◆ Work instructions ◆
From the data below, return the exact lines starting at the line containing "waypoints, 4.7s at" and ending at the line containing "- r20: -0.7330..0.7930", both included, and nothing else.

◆ Supplied data ◆
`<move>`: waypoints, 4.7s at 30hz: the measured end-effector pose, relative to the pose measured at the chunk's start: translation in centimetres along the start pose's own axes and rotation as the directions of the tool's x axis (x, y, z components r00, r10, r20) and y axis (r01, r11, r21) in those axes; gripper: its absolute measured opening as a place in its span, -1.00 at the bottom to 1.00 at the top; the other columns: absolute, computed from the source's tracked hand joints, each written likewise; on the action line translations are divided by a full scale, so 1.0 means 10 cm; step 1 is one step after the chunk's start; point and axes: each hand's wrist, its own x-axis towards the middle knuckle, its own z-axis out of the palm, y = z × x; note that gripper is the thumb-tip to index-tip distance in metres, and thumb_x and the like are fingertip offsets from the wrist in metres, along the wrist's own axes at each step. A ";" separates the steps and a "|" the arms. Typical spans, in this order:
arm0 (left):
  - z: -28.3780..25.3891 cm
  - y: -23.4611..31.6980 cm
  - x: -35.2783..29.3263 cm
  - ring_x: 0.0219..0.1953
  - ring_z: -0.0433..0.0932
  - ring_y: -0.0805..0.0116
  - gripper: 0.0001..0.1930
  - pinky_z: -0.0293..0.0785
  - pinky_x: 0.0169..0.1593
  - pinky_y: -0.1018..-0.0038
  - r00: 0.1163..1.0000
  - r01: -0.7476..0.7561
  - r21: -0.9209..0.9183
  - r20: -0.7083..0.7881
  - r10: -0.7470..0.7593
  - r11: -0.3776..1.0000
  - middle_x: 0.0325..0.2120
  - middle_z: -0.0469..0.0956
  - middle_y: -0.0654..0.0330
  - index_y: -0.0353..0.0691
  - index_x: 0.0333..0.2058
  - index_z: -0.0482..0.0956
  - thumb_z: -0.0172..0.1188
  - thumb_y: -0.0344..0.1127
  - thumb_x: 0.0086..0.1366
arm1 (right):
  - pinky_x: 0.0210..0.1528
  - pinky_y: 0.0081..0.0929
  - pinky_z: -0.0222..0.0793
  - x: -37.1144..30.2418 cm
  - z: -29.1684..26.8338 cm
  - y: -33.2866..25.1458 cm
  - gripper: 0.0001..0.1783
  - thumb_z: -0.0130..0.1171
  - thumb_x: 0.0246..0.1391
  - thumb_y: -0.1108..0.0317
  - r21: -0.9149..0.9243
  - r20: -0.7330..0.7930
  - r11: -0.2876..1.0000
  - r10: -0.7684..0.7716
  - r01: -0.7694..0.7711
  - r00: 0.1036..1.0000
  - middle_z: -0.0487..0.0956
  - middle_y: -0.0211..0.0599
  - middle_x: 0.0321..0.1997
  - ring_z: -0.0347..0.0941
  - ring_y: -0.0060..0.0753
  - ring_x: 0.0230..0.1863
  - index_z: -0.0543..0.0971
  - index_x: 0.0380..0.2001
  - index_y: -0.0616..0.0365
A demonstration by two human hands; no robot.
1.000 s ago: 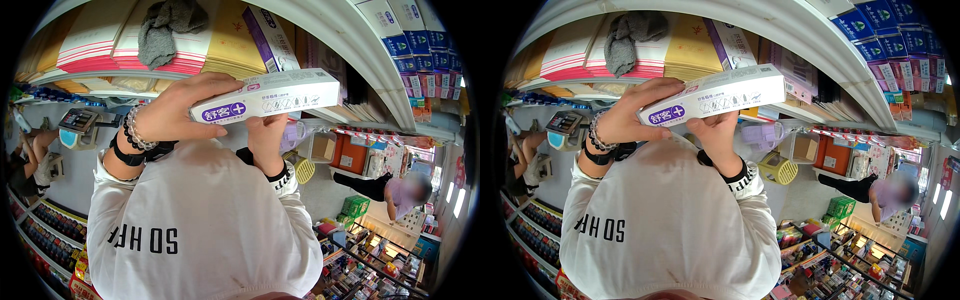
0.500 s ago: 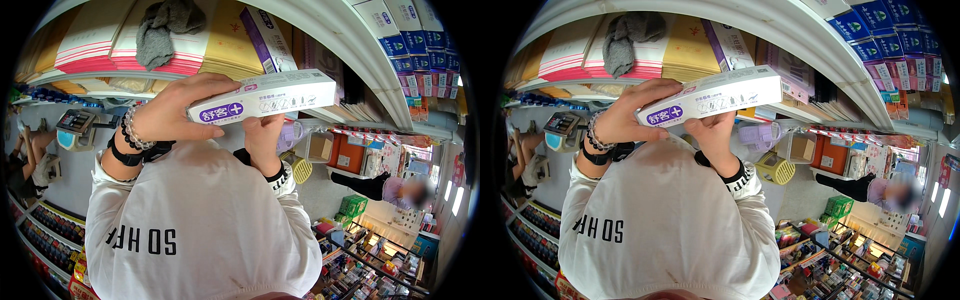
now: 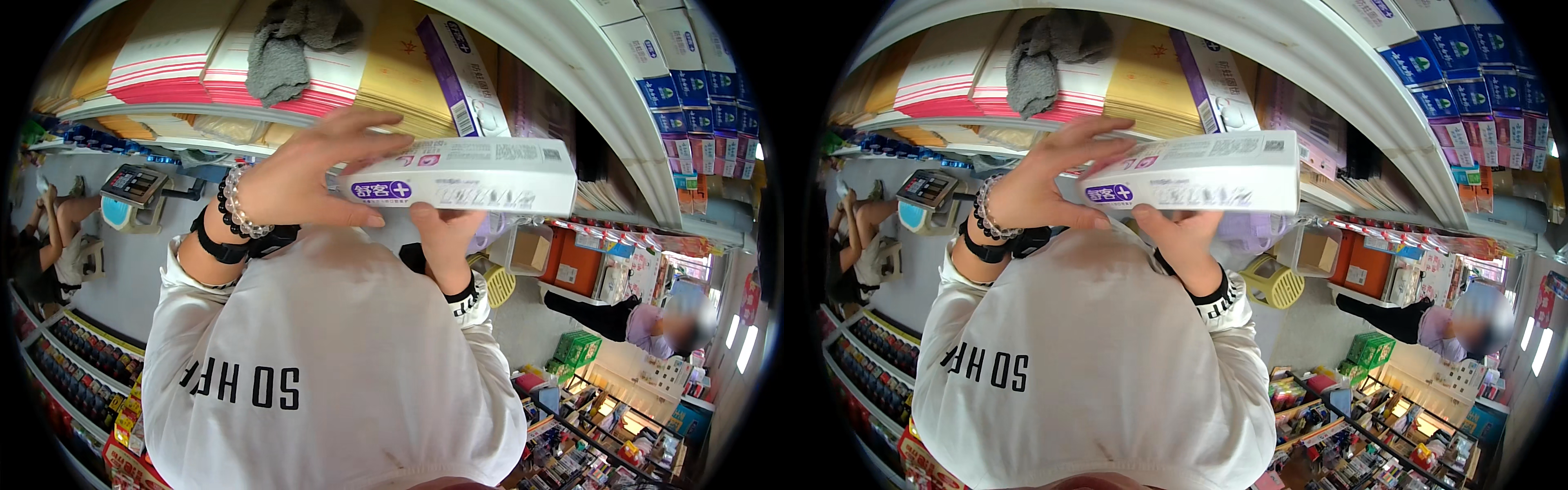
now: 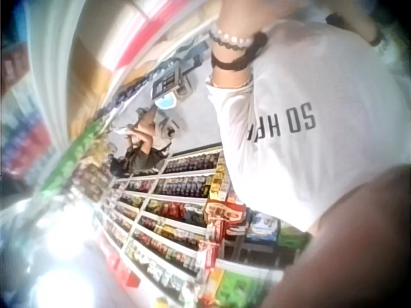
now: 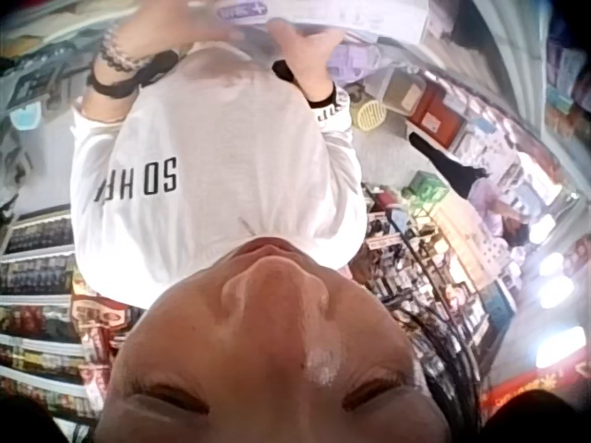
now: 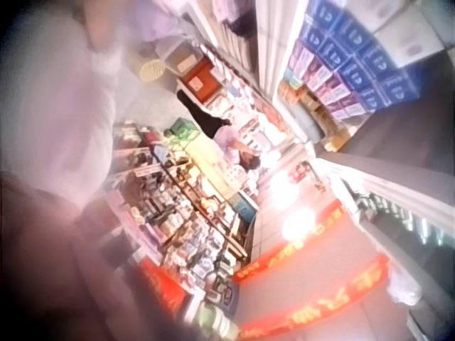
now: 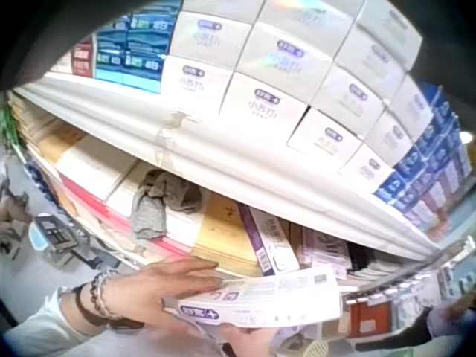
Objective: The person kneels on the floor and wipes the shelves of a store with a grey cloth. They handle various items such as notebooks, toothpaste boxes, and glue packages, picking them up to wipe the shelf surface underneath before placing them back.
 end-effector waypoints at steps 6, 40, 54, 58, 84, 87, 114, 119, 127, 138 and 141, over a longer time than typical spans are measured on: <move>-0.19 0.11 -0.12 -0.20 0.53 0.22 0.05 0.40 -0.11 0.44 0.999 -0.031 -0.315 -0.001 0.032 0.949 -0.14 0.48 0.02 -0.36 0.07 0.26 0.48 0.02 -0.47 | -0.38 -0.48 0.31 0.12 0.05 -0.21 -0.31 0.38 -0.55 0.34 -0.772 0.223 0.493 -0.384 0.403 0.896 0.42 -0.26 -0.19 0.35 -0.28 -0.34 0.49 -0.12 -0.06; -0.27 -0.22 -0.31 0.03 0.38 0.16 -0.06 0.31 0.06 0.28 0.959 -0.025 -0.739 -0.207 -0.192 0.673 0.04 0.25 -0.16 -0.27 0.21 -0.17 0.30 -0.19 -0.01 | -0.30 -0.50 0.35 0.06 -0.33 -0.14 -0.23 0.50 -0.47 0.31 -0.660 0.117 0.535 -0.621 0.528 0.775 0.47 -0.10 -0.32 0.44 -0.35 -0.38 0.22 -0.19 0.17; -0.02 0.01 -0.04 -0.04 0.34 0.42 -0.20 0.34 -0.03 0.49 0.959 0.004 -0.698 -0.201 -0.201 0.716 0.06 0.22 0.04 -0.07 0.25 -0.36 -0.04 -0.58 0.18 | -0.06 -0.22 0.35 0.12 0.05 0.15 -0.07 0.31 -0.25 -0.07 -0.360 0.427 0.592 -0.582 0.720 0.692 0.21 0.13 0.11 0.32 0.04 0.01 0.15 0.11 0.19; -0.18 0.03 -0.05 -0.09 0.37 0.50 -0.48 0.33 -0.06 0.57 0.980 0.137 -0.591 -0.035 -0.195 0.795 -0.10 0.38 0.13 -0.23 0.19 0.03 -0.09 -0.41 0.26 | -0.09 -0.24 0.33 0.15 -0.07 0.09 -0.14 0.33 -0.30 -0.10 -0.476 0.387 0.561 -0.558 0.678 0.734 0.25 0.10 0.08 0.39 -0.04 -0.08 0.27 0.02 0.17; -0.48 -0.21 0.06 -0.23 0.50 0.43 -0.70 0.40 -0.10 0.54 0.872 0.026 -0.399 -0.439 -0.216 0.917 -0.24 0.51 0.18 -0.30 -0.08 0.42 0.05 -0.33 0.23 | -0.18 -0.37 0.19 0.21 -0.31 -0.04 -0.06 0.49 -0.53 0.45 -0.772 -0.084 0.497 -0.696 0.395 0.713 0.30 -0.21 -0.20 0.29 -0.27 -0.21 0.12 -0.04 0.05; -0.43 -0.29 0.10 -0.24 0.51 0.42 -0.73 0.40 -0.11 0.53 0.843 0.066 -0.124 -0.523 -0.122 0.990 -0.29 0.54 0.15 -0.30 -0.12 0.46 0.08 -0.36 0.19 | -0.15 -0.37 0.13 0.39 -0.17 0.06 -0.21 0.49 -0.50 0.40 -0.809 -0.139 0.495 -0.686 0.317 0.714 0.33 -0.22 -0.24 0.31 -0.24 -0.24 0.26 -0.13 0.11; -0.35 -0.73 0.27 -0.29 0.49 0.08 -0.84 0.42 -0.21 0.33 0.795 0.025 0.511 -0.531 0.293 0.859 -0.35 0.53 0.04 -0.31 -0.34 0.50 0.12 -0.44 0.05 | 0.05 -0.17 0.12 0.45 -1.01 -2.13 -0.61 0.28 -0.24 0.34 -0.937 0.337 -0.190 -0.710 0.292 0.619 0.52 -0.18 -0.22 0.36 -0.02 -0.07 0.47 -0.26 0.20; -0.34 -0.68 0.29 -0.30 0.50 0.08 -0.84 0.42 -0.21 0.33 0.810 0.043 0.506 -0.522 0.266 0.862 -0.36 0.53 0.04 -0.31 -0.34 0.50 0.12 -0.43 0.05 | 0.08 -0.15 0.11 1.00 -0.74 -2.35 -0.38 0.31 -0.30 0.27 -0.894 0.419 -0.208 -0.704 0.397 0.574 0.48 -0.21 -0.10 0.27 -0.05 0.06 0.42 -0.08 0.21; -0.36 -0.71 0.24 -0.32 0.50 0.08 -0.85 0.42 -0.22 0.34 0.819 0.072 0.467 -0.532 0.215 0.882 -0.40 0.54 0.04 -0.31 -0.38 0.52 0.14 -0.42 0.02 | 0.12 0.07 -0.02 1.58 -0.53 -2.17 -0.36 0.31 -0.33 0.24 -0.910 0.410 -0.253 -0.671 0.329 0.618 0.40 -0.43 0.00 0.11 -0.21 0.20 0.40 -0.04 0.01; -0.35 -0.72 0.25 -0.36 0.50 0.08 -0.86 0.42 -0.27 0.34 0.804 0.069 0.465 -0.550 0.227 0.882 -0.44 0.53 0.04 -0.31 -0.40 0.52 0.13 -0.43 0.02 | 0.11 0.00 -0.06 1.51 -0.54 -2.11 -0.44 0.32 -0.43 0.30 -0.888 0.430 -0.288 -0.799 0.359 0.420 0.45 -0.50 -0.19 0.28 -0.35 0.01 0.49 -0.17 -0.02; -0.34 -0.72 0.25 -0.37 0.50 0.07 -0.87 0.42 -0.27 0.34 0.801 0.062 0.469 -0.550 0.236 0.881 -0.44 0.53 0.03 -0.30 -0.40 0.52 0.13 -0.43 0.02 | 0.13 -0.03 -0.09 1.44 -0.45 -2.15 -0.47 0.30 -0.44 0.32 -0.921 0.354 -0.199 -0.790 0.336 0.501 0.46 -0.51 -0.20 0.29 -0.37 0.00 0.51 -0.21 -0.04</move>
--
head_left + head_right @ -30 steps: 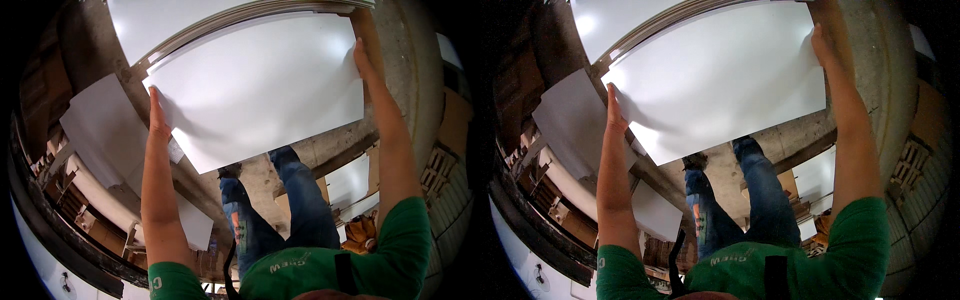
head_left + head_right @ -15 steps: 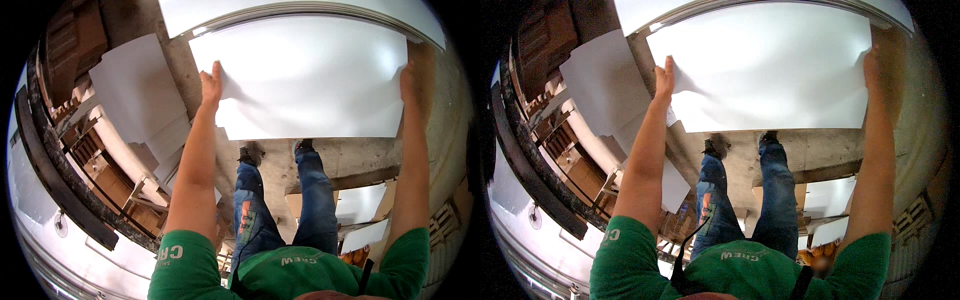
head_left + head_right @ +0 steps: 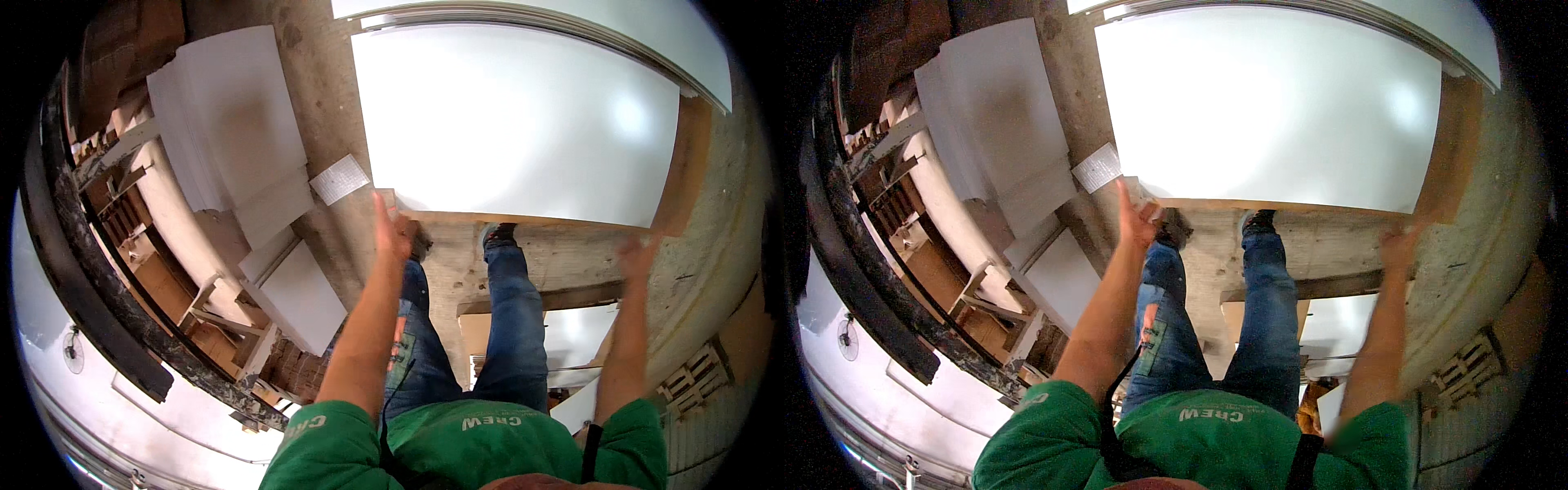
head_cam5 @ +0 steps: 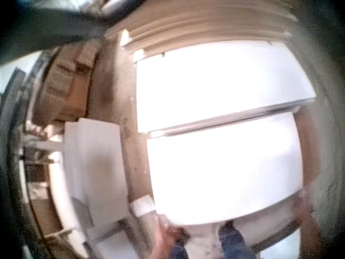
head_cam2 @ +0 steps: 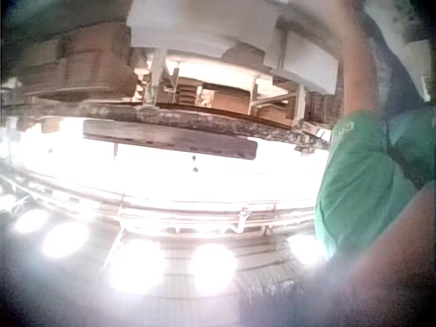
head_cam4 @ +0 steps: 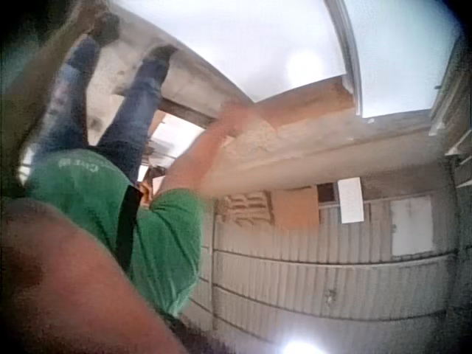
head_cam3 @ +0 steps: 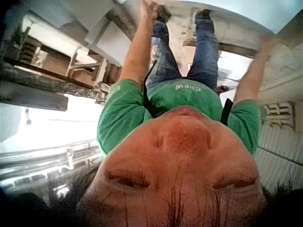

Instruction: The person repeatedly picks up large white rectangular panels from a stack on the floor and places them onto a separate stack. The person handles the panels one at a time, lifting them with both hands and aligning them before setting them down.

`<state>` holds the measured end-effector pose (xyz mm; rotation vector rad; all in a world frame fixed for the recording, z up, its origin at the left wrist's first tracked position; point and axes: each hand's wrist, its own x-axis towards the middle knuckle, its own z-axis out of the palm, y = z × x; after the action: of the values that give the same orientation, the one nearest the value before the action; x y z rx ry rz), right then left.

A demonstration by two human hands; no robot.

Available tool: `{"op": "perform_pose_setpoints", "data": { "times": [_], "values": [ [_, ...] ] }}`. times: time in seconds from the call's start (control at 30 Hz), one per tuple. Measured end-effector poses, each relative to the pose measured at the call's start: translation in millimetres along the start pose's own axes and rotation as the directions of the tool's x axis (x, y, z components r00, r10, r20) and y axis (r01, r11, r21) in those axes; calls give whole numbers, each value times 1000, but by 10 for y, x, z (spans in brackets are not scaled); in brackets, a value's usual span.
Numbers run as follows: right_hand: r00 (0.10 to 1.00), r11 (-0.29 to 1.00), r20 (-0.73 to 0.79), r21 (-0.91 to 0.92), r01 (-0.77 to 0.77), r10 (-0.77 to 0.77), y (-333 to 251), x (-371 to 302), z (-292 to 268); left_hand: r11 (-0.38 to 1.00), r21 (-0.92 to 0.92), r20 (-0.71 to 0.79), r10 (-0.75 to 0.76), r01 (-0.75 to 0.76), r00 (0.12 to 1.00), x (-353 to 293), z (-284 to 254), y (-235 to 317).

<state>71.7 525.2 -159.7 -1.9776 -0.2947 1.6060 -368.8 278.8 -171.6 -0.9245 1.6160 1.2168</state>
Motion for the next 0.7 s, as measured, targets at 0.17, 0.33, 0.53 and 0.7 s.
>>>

◆ Finished exercise ◆
`<move>`: waypoints, 4.7s at 30hz: the measured end-effector pose, relative to the pose measured at the chunk's start: translation in centimetres along the start pose's own axes and rotation as the directions of the tool's x axis (x, y, z components r00, r10, r20) and y axis (r01, r11, r21) in those axes; gripper: its absolute measured opening as a place in its span, -1.00 at the bottom to 1.00 at the top; the other columns: absolute, computed from the source's tracked hand joints, each written likewise; on the action line translations are divided by a full scale, so 1.0 means 10 cm; step 1 is one step after the chunk's start; point and axes: each hand's wrist, its own x-axis towards the middle knuckle, its own z-axis out of the palm, y = z × x; note that gripper is the thumb-tip to index-tip distance in metres, and thumb_x and the like are fingertip offsets from the wrist in metres, along the wrist's own axes at each step. A ";" separates the steps and a "|" the arms. Typical spans, in this order:
arm0 (left):
  - z: -28.3780..25.3891 cm
  - y: -23.4611..31.6980 cm
  - x: -35.2783..29.3263 cm
  - ring_x: 0.0219..0.1953
  - ring_z: -0.0433..0.0932
  - ring_y: -0.0805..0.0116
  - gripper: 0.0001..0.1930
  - pinky_z: -0.0293..0.0785
  - pinky_x: 0.0169..0.1593
  - pinky_y: -0.1018..-0.0038
  - r00: 0.1163..1.0000
  - r01: -0.7476..0.7561
  - r21: -0.9209..0.9183
  - r20: -0.7083..0.7881
  - r10: -0.7470..0.7593
  - r11: -0.3776..1.0000
  - middle_x: 0.0325..0.2120
  - middle_z: -0.0469..0.0956
  - middle_y: -0.0654..0.0330
  - index_y: -0.0353..0.0691
  - index_x: 0.0333..0.2058
  - index_z: -0.0482..0.0956
  - thumb_z: -0.0172..0.1188
  - thumb_y: -0.0344..0.1127
  - thumb_x: 0.0086..0.1366
arm1 (right):
  - pinky_x: 0.0210..0.1528
  - pinky_y: 0.0081..0.0929
  - pinky_z: -0.0222..0.0793
  - x: -37.1144..30.2418 cm
  - z: -29.1684..26.8338 cm
  - y: -33.2866..25.1458 cm
  - gripper: 0.0001..0.1783
  - thumb_z: -0.0130..0.1171
  - thumb_x: 0.0246..0.1391
  - thumb_y: -0.1108..0.0317
  - r21: -0.9149..0.9243
  - r20: -0.7330..0.7930

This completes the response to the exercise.